The following Examples illustrate the invention. Example 1
Primer extension:
A target polynucleotide is converted into a series of second polynucleotides using the methods disclosed in WO-A-00/39333. Four defined second polynucleotides are used to represent 0 and 1 units in both even and odd numbered positions. The 0- and 1 - units have the sequence TTTTTTACCC and TTTTTTGCCC, respectively, in odd numbered positions, while their codings are CCCCCCATTT and CCCCCCGTTT, respectively, in even numbered positions.
5'-amino labeled single-stranded second polynucleotides are generated from double-stranded template (end product of the conversion) by asymmetric
PCR using 5'-amino labeled primer, DNA polymerase and dNTPs. A common primer is annealed to the amino-labeled second polynucleotides and the molecule is immobilized to an expoxy-coated glass slide via the amino-group. Conditions are chosen to avoid aggregation of the molecules (e.g. low salt) and to ensure single molecule resolution by fluorescence microscopy.
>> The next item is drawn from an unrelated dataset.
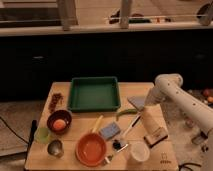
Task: Wipe tray with towel
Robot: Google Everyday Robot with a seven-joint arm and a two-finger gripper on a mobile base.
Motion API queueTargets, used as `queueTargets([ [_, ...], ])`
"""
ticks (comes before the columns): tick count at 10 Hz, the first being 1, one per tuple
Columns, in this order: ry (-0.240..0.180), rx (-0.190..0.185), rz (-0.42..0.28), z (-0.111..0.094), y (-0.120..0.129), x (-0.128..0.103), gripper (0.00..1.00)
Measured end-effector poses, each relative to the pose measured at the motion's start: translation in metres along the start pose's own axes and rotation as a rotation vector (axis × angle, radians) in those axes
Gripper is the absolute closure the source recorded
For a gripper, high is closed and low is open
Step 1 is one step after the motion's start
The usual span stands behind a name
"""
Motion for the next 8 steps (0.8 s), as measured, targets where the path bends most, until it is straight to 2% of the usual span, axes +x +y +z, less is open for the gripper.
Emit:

A buffer solution "odd" containing Alexa-488-dUTP (or Cy3-dUTP), Alexa- 647-dCTP (or Cy5-dCTP), dATP (dGTP missing) and DNA polymerase (Klenow or T4 DNA polymerase) is added to the slides. The fluorophore labeled nucleotides contain a photocleavable linker inserted between the fluorochrome and the base. The slides are incubated for a few minutes for the polymerase reaction to occur. After a washing procedure to remove DNA polymerase and unincorporated nucleotides, a series of images covering the entire slide are captured using TIR fluorescence microscopy and ICCD-camera detection. The label is removed by photocleavage (340 nm for 2-nitrobenzyl linker), and the slide is ready for a second round after a brief wash to remove the cleaved label. A buffer solution "even" containing exactly the same constituents as used in "odd" only with dGTP replacing dATP, is added to the slide to start the fill-in of position two. Detection and removal of signal proceeds as described for cycle one. By cycling between these two buffer systems, the units are determined in a controlled manner. Example 2
Oligonucleotide Hybridisation:
The same target polynucleotide is sequenced using a method based on hybridisation. 0- and 1- units are built up from 15-20 bp sequences that define both the base on the target polynucleotide and its position. Thus, a second polynucleotide containing 40 units (i.e. 20 bp from the target polynucleotide) is built up from a repertoir of 2 x 40 different 15-20 bp sequences having similar melting characteristics.
5'-amino labeled single-stranded second polynucleotides are generated from double-stranded template (end product of the conversion) by asymmetric PCR using 5'-amino labeled primer, DNA polymerase and dNTPs. The second polynucleotides are immobilized to a glass slide via the amino-group, using a
glass coating that can withstand several cycles of hybridization and denaturation (PAMAM dendrimer coated glass slide). Conditions are chosen to avoid aggregation of the molecules (e.g. low salt) and to ensure single molecule resolution by fluorescence microscopy. Two different fluorophore-labeled oligonucleotides representing 0 and 1 , respectively in position one are hybridised to the immobilised polynucleotides using stringent conditions (to avoid mis-hybridisation). After several stringent washes to remove unhybridised oligos, images are captured as described in Example 1.